Designers you should look out for: Kenneth Pool does big and glittery like no other. Kenneth Pool is the epitome of big, glamourous wedding gowns. Each gown is meticulously hand jeweled and beaded- his ballgowns are always wide and made from the best silk satins, and the trains are often jewel crusted, pleated, and a work of art in their own right. To top it all off, his fit is usually extremely flattering. You can find Kenneth Pool here in San Francisco at Marina Morrison.
If you’re looking for a Disney inspired gown, then check out Kirstie Kelley. She’s done a whole line of dresses that are actually bridal representations of the famous Disney princess dresses. To top it all off, she’s bringing them on a Costo trunk show tour- if you’re lucky enough to be near one, you can get yours for a steal.
Priscilla of Boston has some great choices in their new Jewel line- lots of ballgowns and sparkle accents with a modern and fun flair.
If you’re into stiff shiny taffeta and ruffled layers, try Blue by Enzoani or Cymbeline found locally at Bella Brides.
For accessories: go heavy on the jewlery if you’re gown is strapless. All that negative space can be filled wtih more jewels to tie the look together. Avoid elaborate necklaces on dresses with straps, and skip the bracelets on anything with a sleeve.
For a ballgown, you either want one extreme or the other for your veil. If you want all the attention away from the veil, try a short bubble hem veil- the extra volume mimics the width of the ballgown for a complete look. If thats not your style, try a simple visor veil or a birdcage.

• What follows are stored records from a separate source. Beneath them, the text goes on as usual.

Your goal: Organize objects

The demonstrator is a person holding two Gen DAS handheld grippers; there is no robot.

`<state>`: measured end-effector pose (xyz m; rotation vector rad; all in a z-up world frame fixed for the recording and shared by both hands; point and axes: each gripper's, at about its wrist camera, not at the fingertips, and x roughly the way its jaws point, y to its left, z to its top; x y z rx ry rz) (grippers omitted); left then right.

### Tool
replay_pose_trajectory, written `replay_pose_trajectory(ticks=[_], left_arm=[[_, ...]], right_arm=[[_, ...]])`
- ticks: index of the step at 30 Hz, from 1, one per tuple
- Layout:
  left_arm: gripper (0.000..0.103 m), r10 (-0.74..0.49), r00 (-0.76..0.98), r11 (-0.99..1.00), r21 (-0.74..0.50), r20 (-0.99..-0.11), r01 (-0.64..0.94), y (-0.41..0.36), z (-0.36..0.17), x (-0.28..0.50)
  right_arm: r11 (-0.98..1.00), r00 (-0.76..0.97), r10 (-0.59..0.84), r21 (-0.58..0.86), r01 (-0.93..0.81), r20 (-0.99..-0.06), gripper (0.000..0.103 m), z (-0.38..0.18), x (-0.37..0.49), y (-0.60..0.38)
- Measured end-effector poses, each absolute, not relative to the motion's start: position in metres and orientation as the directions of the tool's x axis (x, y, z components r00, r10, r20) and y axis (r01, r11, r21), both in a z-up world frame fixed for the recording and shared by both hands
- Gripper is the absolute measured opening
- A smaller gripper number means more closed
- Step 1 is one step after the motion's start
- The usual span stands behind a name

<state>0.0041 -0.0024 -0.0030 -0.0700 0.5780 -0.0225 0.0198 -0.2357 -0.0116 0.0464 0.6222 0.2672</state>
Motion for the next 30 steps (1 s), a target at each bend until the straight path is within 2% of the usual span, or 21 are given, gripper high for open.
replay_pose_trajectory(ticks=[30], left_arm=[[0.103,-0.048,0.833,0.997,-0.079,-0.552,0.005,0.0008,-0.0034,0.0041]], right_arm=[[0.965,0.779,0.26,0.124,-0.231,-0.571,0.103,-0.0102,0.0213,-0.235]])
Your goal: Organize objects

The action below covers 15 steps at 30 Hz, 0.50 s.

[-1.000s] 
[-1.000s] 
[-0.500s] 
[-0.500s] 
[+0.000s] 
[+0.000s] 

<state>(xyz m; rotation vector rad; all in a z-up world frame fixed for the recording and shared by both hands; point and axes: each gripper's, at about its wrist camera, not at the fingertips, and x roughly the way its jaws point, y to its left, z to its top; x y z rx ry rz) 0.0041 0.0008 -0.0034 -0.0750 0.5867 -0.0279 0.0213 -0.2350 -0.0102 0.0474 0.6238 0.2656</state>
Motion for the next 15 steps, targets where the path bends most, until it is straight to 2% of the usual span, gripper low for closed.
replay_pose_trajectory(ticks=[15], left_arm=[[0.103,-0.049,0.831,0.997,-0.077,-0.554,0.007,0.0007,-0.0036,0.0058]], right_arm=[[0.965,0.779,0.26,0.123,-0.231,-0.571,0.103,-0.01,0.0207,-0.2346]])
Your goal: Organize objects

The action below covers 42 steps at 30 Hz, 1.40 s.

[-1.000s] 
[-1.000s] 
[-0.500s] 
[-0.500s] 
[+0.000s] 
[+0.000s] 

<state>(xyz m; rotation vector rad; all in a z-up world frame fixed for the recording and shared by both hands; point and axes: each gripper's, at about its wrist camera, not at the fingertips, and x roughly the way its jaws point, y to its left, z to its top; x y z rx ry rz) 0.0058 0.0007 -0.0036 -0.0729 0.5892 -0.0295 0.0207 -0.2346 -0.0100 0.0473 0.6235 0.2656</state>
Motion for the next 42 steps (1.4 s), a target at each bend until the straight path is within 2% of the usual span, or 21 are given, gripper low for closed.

If you want to go big all the way, get a cathedral length veil. Brides often worry that a cathedral length veil is too much for a big ballgown, but its not! The sheer overlay just adds a dreamy look to your ballgown, and even if it’s humungous, you’ll probably take if off after the ceremony. A popular trend is the lace-trimmed or mantilla style veil, which can also work with a tiara if you’re THAT kind of bride. Make sure the color of your veil matches, or is just one shade lighter or darker than your dress. Only get lace trimmed if you can find a style that matches your dress nearly exactly, or if your dress doesn’t have much lace or embroidery to begin with. One of the few places in san francisco to get a decent lace trimmed veil is Janene’s bridal in Alameda.
If you need more ideas.. visit a few local bridal salons. Big ballgowns are in right now, and every salon should have at least a few styles you’ll enjoy.